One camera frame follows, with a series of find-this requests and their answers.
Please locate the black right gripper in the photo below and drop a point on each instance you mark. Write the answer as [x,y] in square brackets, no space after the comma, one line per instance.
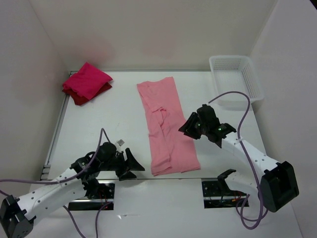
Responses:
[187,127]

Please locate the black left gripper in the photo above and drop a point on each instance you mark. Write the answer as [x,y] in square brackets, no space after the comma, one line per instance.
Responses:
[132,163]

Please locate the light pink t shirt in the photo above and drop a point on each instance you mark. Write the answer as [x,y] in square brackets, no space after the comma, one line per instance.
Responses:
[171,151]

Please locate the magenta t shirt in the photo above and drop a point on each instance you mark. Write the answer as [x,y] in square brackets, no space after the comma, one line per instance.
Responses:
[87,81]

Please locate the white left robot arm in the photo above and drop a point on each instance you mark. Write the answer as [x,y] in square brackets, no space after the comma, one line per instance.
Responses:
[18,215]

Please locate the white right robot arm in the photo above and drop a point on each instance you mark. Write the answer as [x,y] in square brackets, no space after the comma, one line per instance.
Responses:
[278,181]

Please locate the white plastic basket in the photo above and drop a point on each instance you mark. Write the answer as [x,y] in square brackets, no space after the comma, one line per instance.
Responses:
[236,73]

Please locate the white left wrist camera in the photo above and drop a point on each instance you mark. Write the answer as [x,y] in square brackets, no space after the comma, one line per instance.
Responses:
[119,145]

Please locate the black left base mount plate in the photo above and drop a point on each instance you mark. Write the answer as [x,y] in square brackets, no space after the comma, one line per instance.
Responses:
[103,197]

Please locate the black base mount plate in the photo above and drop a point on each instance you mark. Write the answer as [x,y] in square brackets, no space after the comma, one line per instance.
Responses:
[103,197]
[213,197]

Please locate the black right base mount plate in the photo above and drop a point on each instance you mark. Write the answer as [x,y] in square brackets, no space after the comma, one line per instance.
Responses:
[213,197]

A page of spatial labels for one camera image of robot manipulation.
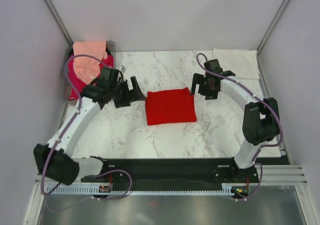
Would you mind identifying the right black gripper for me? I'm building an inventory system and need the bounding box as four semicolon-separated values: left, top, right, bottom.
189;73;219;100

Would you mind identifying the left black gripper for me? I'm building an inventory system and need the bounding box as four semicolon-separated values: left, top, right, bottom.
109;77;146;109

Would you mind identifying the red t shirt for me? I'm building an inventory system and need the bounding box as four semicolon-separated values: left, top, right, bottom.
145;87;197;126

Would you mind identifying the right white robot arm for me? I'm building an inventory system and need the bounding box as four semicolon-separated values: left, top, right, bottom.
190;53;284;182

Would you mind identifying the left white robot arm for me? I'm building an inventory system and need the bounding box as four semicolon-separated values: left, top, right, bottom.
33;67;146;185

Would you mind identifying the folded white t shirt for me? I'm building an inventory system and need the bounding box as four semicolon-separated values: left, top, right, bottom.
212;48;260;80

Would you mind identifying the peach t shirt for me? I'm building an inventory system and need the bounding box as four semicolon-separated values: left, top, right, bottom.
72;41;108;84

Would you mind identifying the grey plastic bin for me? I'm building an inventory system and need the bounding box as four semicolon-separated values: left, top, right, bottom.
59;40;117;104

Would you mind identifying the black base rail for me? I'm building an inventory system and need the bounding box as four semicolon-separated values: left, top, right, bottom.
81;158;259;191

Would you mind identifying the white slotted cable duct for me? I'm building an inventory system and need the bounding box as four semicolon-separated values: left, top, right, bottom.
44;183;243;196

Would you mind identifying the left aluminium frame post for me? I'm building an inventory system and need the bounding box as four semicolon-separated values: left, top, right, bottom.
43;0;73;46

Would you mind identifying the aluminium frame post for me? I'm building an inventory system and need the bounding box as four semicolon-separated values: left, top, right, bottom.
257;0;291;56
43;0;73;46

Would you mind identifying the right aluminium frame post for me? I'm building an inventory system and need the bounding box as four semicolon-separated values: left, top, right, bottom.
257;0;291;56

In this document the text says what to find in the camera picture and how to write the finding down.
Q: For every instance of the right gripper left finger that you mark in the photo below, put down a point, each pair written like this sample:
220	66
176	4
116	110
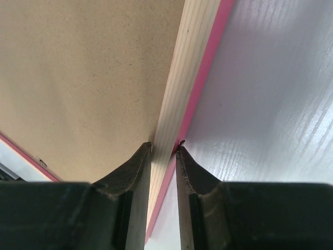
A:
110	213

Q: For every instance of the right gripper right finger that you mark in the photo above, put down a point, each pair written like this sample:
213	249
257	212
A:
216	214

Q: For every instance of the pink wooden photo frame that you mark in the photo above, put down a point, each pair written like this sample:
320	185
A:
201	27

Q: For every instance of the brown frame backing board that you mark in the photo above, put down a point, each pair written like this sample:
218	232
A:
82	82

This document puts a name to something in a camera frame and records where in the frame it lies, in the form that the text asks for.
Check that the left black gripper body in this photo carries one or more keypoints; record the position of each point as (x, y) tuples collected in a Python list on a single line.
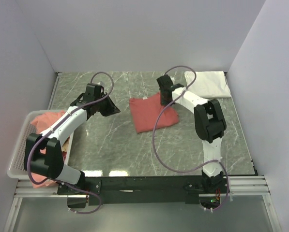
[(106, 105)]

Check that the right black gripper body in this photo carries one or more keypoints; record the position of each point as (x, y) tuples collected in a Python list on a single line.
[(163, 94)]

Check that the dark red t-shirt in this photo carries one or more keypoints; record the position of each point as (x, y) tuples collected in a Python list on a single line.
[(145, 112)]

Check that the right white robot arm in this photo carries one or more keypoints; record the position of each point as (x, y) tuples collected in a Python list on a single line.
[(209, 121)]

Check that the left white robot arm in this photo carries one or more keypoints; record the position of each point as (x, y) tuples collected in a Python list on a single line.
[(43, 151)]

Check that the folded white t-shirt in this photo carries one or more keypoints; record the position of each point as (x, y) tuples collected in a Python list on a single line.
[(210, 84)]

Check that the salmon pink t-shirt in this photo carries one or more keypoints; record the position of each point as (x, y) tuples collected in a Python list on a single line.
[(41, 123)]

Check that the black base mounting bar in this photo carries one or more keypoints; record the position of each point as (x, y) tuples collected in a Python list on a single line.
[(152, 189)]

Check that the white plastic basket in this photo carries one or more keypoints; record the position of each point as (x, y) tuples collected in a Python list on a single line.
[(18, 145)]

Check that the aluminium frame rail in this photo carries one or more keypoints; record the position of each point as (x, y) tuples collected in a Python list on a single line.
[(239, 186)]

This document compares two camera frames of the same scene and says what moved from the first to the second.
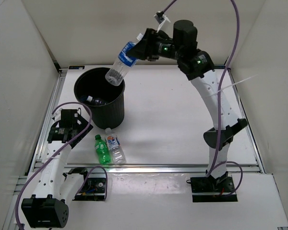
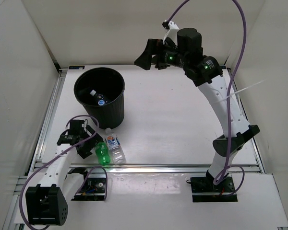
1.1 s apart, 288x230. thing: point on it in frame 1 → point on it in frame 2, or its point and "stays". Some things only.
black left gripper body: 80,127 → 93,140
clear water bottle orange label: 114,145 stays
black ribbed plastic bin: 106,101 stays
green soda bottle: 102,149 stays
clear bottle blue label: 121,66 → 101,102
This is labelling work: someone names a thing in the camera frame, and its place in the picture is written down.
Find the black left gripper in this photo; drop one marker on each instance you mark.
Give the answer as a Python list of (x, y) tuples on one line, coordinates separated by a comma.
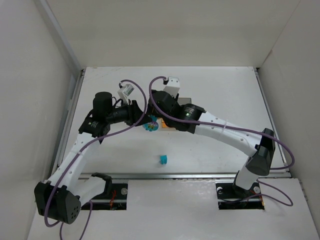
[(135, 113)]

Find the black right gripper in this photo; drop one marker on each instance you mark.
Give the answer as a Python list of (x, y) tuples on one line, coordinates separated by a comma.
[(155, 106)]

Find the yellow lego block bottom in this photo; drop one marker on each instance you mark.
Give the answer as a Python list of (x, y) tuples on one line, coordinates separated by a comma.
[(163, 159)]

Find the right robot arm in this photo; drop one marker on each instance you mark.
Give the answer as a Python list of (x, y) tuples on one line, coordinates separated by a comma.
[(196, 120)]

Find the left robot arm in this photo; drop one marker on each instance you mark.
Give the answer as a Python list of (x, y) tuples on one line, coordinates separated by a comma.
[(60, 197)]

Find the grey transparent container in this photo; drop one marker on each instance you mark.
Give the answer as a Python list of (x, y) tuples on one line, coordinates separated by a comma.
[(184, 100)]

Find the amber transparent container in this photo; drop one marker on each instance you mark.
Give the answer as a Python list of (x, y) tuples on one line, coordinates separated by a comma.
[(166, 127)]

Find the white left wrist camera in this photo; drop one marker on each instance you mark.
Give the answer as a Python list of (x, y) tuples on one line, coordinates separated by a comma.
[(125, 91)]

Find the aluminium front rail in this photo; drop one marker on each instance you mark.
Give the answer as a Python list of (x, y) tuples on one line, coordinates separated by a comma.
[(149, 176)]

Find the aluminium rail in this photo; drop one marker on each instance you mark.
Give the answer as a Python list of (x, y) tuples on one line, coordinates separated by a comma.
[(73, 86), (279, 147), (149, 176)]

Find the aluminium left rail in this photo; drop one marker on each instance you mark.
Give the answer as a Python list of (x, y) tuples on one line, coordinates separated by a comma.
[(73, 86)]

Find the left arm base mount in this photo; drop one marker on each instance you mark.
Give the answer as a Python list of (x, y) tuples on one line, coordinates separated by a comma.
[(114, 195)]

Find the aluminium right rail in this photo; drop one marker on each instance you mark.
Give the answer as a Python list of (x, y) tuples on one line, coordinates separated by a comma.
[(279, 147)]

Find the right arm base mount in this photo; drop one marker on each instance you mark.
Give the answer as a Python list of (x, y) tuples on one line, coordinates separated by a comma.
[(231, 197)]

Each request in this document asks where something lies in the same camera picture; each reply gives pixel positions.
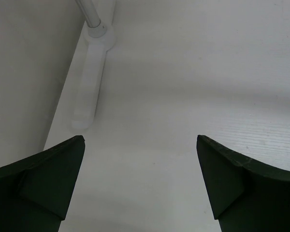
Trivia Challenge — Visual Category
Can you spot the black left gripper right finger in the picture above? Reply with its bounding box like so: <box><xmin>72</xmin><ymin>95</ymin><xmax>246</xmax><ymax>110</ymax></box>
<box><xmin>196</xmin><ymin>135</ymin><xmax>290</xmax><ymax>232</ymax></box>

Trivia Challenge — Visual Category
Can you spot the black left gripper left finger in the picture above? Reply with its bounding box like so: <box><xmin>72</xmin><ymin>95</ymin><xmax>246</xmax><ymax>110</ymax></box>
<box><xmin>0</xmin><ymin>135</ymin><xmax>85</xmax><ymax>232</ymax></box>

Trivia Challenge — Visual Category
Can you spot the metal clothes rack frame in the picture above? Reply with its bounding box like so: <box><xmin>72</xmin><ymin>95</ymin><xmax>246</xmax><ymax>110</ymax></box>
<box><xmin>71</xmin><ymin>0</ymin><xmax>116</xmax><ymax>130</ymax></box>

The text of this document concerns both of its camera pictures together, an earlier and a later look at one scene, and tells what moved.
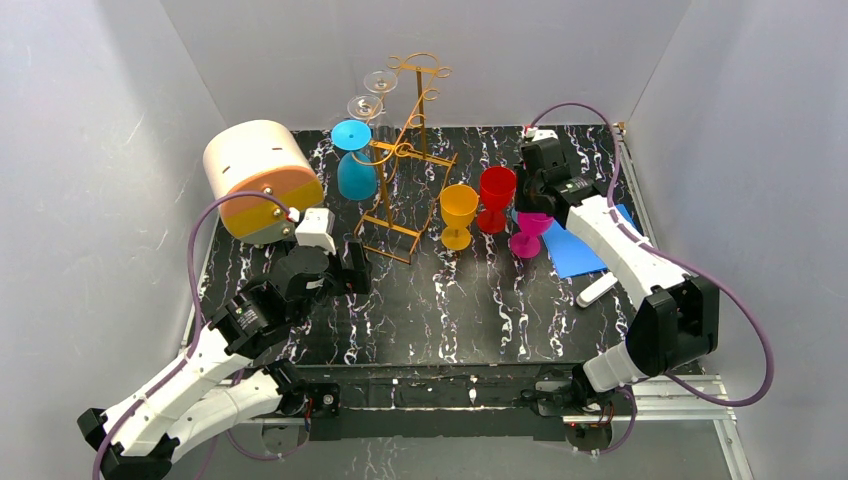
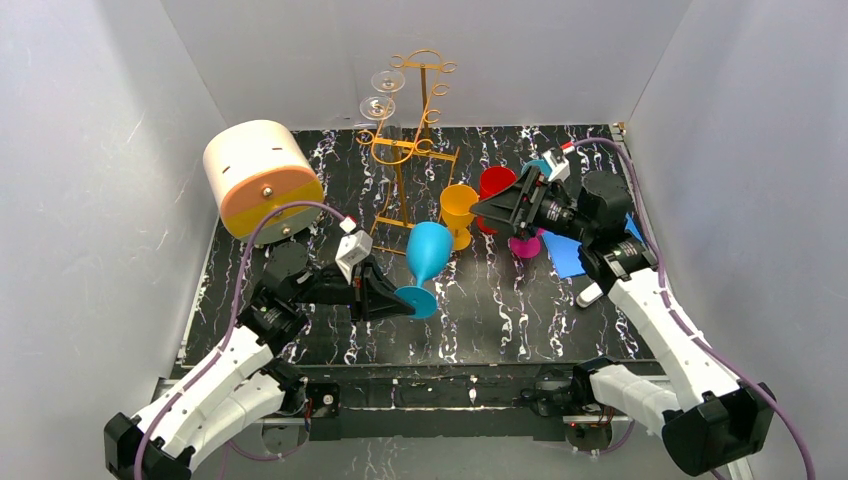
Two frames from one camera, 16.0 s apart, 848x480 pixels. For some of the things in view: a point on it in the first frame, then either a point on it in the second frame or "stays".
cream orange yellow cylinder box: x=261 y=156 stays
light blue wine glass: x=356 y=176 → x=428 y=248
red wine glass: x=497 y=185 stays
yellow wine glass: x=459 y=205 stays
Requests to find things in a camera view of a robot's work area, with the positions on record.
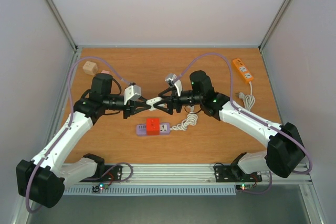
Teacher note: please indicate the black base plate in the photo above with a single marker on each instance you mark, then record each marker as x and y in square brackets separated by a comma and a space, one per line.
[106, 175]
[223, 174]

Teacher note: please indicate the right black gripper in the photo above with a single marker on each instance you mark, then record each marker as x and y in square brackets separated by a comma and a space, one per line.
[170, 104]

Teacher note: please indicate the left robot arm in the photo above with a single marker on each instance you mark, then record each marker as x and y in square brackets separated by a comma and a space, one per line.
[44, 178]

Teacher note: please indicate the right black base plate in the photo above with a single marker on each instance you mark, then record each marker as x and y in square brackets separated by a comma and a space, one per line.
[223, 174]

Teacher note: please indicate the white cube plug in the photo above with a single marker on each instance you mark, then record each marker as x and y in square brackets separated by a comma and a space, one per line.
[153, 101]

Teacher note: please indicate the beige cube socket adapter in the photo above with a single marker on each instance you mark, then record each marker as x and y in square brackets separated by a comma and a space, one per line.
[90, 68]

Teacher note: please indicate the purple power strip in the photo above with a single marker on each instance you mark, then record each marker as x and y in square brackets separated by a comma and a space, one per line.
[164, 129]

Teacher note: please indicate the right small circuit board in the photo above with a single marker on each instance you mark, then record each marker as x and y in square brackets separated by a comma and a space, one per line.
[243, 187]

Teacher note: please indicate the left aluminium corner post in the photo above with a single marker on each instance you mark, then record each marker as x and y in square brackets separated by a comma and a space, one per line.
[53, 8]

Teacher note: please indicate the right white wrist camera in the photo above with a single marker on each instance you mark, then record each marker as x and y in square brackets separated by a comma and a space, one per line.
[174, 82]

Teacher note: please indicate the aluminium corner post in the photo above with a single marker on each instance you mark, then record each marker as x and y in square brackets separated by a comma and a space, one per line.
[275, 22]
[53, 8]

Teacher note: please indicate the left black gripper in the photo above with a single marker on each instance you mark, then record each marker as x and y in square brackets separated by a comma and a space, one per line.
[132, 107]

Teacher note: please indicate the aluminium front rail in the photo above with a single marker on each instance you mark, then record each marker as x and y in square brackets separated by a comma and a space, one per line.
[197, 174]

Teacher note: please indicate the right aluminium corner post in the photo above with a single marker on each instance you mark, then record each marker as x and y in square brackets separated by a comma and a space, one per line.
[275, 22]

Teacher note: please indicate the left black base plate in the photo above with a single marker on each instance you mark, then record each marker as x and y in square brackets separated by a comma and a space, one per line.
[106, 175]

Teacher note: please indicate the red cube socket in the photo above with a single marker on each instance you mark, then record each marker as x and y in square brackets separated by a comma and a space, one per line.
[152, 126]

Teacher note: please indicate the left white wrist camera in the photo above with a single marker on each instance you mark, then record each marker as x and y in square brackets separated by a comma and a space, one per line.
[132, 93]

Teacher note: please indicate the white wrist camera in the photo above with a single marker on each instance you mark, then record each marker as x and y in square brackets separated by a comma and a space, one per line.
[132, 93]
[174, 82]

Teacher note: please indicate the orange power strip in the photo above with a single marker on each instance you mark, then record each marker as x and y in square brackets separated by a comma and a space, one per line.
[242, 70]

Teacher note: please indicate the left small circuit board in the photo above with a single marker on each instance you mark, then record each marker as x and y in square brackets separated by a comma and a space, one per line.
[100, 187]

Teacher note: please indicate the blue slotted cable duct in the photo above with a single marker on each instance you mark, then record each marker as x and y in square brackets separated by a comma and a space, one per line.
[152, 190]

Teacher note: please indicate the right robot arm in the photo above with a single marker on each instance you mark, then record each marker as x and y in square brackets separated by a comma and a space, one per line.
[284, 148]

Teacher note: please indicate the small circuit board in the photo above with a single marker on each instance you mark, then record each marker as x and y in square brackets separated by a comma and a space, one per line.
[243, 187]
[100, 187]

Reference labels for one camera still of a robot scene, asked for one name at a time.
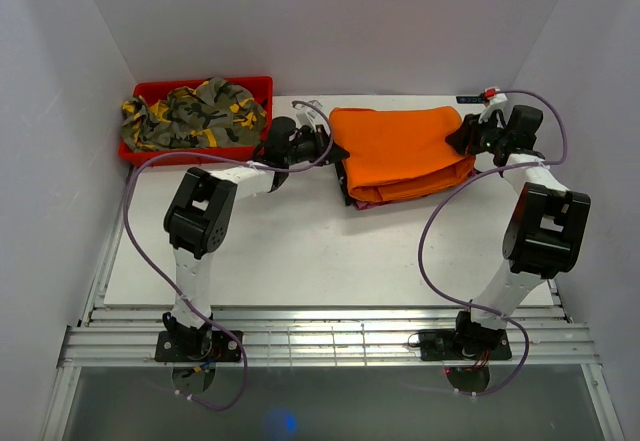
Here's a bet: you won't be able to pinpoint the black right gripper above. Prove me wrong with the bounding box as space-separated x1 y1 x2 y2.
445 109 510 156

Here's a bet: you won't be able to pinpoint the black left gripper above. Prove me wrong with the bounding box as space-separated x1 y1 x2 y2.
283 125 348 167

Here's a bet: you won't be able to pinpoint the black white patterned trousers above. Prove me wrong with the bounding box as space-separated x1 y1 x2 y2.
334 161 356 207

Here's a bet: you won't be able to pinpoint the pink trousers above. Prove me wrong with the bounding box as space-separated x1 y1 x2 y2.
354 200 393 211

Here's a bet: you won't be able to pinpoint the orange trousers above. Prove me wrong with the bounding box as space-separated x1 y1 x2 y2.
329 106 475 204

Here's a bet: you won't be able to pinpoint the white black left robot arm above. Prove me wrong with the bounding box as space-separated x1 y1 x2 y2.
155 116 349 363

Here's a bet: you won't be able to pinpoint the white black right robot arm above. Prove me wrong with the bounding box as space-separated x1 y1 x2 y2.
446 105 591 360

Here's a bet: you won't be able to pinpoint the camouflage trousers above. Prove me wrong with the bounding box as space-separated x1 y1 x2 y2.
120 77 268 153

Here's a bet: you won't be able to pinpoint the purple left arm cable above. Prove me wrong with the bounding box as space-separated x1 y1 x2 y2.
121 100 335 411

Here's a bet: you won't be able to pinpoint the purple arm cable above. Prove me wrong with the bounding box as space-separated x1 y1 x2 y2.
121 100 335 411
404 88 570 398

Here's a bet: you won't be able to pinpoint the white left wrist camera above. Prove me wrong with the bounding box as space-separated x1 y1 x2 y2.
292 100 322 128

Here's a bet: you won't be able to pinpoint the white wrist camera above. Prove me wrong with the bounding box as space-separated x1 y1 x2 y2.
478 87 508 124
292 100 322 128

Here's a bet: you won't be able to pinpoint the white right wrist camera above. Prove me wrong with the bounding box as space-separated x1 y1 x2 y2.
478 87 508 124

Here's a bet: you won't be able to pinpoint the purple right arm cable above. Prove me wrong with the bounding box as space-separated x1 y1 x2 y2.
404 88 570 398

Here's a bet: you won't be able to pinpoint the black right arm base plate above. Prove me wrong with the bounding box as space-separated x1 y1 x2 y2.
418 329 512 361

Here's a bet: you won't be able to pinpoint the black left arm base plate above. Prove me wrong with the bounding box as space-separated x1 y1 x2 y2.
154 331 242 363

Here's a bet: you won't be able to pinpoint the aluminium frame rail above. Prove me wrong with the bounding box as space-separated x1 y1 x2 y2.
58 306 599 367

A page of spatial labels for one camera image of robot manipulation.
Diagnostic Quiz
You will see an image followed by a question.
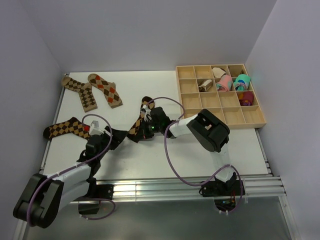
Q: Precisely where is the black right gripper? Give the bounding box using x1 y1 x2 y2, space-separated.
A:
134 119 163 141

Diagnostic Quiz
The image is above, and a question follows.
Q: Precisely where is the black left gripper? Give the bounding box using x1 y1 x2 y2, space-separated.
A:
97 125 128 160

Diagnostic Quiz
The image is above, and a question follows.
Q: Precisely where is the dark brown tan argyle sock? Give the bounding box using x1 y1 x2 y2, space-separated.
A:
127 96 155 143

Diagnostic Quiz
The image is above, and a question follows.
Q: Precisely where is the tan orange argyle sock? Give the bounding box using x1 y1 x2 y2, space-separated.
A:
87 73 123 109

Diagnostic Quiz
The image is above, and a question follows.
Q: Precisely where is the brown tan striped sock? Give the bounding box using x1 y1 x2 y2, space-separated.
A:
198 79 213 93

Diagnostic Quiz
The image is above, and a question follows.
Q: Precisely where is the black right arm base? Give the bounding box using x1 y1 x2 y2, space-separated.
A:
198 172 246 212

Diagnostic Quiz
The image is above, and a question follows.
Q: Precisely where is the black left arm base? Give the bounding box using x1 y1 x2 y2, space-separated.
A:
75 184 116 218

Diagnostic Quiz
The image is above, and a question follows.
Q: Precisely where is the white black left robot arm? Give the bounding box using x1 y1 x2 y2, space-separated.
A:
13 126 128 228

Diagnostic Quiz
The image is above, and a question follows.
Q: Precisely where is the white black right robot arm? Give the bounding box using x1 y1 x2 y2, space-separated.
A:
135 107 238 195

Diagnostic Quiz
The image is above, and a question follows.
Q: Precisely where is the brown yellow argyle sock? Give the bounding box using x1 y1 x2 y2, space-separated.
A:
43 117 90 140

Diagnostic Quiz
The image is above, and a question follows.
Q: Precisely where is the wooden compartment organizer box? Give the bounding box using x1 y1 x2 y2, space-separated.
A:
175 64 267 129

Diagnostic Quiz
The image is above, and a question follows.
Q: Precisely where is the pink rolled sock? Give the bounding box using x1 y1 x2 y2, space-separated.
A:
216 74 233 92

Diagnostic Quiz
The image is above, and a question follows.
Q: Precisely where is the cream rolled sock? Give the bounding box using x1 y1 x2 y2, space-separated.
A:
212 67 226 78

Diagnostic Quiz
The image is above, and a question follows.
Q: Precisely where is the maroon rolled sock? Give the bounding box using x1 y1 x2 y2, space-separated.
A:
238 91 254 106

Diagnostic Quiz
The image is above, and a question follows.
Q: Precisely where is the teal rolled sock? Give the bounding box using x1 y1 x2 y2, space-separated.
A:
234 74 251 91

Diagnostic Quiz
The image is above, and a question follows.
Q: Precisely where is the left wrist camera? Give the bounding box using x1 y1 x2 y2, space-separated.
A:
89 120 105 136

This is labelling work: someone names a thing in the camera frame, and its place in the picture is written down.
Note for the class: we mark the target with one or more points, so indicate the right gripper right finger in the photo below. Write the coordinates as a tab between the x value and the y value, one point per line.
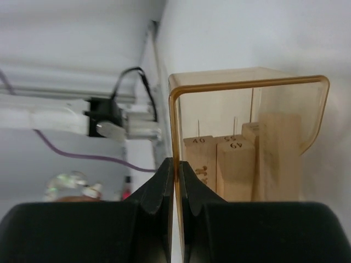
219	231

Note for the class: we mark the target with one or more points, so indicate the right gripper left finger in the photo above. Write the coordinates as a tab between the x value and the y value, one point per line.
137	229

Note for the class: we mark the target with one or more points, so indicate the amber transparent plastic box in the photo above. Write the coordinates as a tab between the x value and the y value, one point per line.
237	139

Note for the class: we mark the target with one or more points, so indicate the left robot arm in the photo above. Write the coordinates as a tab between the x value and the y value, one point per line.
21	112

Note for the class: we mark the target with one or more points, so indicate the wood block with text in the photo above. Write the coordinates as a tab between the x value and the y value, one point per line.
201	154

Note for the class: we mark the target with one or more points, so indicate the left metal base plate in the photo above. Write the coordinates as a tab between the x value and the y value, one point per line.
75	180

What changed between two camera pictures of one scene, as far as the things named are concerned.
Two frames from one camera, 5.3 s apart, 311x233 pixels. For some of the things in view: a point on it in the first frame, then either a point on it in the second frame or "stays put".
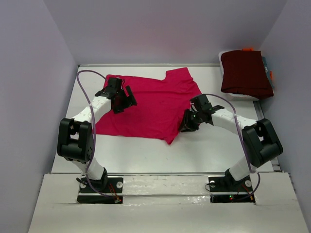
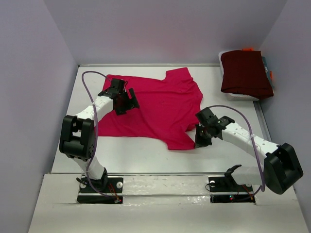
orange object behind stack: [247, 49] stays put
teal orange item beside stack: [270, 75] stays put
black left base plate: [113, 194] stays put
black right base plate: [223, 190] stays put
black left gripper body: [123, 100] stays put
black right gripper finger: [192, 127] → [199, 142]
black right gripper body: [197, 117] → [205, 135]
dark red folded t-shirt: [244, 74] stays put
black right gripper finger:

**TO DO**
The answer is the lines above from the one with "Find the left arm" to the one with "yellow wine glass: x=459 y=205 stays", set down exactly, with no pictures.

**EXERCISE RESULT**
Find the left arm base mount in this photo; drop one marker on each instance you mark.
Give the answer as a Python list of (x, y) tuples on one line, coordinates separated by a comma.
[(114, 195)]

Find the aluminium right rail in this photo; drop one marker on each instance you mark.
Give the answer as a Python list of (x, y) tuples on one line, coordinates separated by a comma.
[(279, 147)]

Find the right arm base mount in this photo; drop one marker on each instance you mark.
Give the answer as a Python list of (x, y) tuples on one line, coordinates separated by a comma.
[(231, 197)]

Each request in this document asks where something lies in the same camera picture; each reply gives pixel positions.
Trivia Challenge — Visual Category
Can you spot the black left gripper right finger in the picture above? Reply with its bounding box like so: <box><xmin>72</xmin><ymin>95</ymin><xmax>246</xmax><ymax>110</ymax></box>
<box><xmin>196</xmin><ymin>135</ymin><xmax>290</xmax><ymax>232</ymax></box>

Trivia Challenge — Visual Category
Can you spot the black left gripper left finger in the picture above? Reply with its bounding box like so: <box><xmin>72</xmin><ymin>95</ymin><xmax>246</xmax><ymax>110</ymax></box>
<box><xmin>0</xmin><ymin>135</ymin><xmax>85</xmax><ymax>232</ymax></box>

Trivia Challenge — Visual Category
Can you spot the metal clothes rack frame in the picture above? Reply with its bounding box like so: <box><xmin>72</xmin><ymin>95</ymin><xmax>246</xmax><ymax>110</ymax></box>
<box><xmin>71</xmin><ymin>0</ymin><xmax>116</xmax><ymax>130</ymax></box>

The text of this document concerns both of its camera pictures together, an earlier and a later look at one scene, and tells what moved.
Two frames from one camera, 16.0 s apart, 848x480 pixels. For some of the things in view: a point on it in the first frame, then either a point on it in the second frame or "stays".
cream orange yellow cylinder box: x=261 y=156 stays
light blue wine glass: x=356 y=176 → x=428 y=248
red wine glass: x=497 y=185 stays
yellow wine glass: x=459 y=205 stays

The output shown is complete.